Ensuring warning systems work
A Queensland nurse has been researching the effectiveness of “track and trigger” systems to alert nurses to patient deterioration.
Modified Early Warning Scoring (MEWS/EWS) systems help nurses monitor the condition of patients in their care and get them seen if their condition deteriorates, but they don’t always work as intended.
Central Queensland University master’s degree student Andrea Reid has examined nurses’ use of these “track and trigger” systems within acute care hospitals. Reid has been nursing for 22 years and currently works as a nurse educator at Rockhampton Hospital.

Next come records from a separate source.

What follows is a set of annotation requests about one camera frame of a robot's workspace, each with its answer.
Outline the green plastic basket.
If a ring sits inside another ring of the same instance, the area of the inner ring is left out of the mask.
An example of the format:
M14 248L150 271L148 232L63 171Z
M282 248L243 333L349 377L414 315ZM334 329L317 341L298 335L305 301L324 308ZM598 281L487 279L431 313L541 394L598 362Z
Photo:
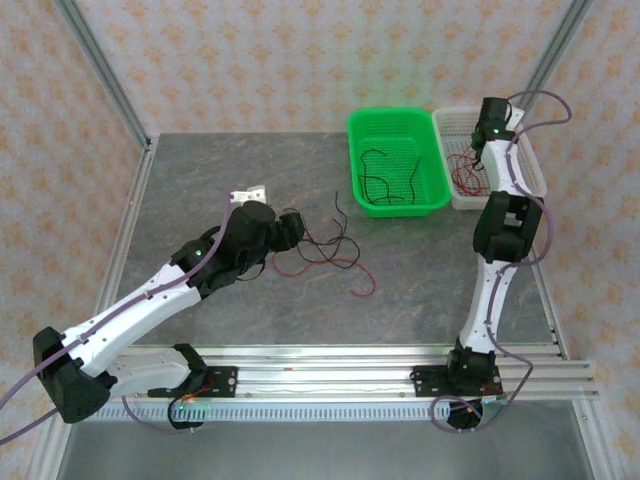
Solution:
M419 108L368 108L347 121L352 191L372 218L424 217L447 206L432 115Z

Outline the white plastic basket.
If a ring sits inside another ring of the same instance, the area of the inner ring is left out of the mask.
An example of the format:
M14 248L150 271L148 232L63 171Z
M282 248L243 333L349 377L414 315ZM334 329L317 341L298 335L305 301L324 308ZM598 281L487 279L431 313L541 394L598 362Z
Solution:
M451 204L456 210L482 210L490 193L485 169L471 168L473 150L471 135L475 129L480 105L442 107L432 112L432 120L445 179L451 192ZM539 162L526 136L518 145L517 160L522 176L531 192L539 197L547 186Z

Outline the small circuit board green light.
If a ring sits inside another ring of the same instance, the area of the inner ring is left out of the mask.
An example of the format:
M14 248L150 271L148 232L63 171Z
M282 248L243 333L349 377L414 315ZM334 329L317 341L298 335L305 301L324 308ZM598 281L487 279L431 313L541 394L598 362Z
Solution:
M476 430L492 423L501 414L506 404L505 400L493 397L451 401L447 423L457 430Z
M203 399L196 396L183 396L171 400L167 407L167 420L175 430L196 430L205 424L199 408Z

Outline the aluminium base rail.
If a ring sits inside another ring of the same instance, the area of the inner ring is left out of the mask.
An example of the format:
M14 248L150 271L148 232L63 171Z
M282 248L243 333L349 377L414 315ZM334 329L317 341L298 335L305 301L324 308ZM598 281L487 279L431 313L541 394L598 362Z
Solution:
M447 345L254 345L201 347L212 366L238 370L235 392L249 401L413 401L419 365L443 365ZM555 345L511 347L496 359L503 388L520 400L581 400L599 395L586 361L566 360ZM184 357L168 346L85 351L86 371L119 377L113 394L174 387L187 375Z

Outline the aluminium table side rail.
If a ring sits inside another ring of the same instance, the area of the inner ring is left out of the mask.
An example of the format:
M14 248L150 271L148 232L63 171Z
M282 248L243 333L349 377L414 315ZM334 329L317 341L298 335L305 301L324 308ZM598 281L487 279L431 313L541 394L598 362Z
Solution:
M120 218L116 241L108 260L94 314L102 312L116 300L158 143L159 138L155 137L150 140L148 146L143 148L125 208ZM56 480L70 431L71 425L64 423L58 414L43 423L26 480Z
M611 440L611 435L606 411L602 404L604 390L595 378L594 365L589 360L576 359L570 352L568 337L563 330L560 313L553 299L552 282L546 271L551 244L551 240L544 240L539 247L536 245L532 247L530 261L535 262L532 271L536 278L551 336L559 349L562 361L582 363L584 369L590 371L588 387L583 388L579 400L573 401L574 413L577 415L589 465L596 480L615 480L619 461L609 449L608 442Z

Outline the aluminium frame post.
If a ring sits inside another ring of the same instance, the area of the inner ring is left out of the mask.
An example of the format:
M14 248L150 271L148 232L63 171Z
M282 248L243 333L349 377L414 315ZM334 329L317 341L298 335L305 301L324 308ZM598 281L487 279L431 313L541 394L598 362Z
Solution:
M579 30L593 3L594 0L571 0L525 87L528 94L522 95L518 101L518 107L525 111L525 115L532 111L538 98L537 91L544 90L547 87L552 73L558 66L565 50Z
M142 149L147 150L151 145L151 137L146 132L76 0L53 0L53 3L76 37L81 50L114 103L129 133Z

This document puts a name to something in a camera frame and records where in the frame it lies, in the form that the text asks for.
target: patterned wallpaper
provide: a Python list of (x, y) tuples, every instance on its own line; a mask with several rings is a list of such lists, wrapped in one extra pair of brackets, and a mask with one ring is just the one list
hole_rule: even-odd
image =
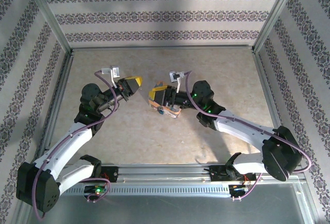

For her research, she individually interviewed 14 registered nurses from across Australia and found they had a good understanding of these systems and certainly use them. They are particularly appreciated by novice nurses as a tool to communicate severity of illness and get the patient seen by a doctor.
However, Reid identified a series of points where the escalation process can fail, with influencing factors being education, training, experience, working conditions and environment, along with decision-making and communication issues.
She said a shared understanding was essential when using a MEWS/EWS system. “When the multidisciplinary team had a shared understanding, the process was more effective in getting the patient seen,” Reid found; “however, when a shared understanding was absent, the nurses circumnavigated the [escalation] process by calling the medical emergency team to ultimately keep the patient safe.”
Reid said that nurses have everyday contact with patients and have responsibility for monitoring and interpreting the patients’ vital signs, and “this contact puts them in the principal position to detect patients’ physiological changes and act accordingly”.
With many different track-and-trigger systems in use across Australia and internationally, Reid is strongly recommending their standardisation to address the disparities between Australian hospitals, improve patient safety and make it easier to train health professionals.
She said a shared approach by healthcare executives and clinical governance teams was necessary when implementing early warning systems to ensure that processes for recognising and responding to clinical deterioration are met. She also said healthcare facilities needed to improve communication, leadership and other teamwork skills and deliver education programs and training that is multidisciplinary.